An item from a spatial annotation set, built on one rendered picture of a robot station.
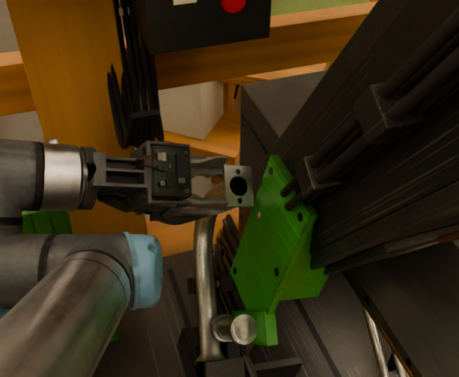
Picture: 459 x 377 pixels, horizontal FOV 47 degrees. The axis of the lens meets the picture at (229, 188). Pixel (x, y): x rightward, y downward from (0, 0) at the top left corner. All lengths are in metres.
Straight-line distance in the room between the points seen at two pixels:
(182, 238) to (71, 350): 0.76
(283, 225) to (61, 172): 0.26
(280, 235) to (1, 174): 0.32
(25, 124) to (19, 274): 2.71
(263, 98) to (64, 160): 0.37
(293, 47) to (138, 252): 0.61
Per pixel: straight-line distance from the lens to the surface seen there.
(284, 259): 0.63
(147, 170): 0.58
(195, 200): 0.66
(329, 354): 0.91
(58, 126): 0.87
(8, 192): 0.57
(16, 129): 3.21
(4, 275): 0.54
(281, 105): 0.81
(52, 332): 0.36
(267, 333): 0.68
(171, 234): 1.10
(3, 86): 0.93
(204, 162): 0.65
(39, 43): 0.80
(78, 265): 0.45
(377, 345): 0.76
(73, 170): 0.57
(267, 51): 1.00
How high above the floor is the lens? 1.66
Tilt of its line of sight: 41 degrees down
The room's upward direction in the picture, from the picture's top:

━━━━━━━━━━

■ **Instructions for the task**: Copy verbatim, from the listing above, each line from the one containing "Per pixel: straight-line" down to the one containing "(377, 345): 0.76", inclusive.

■ **Exercise solution**:
Per pixel: straight-line distance from the lens to the surface seen there.
(284, 259): 0.63
(147, 170): 0.58
(195, 200): 0.66
(329, 354): 0.91
(58, 126): 0.87
(8, 192): 0.57
(16, 129): 3.21
(4, 275): 0.54
(281, 105): 0.81
(52, 332): 0.36
(267, 333): 0.68
(171, 234): 1.10
(3, 86): 0.93
(204, 162): 0.65
(39, 43): 0.80
(78, 265): 0.45
(377, 345): 0.76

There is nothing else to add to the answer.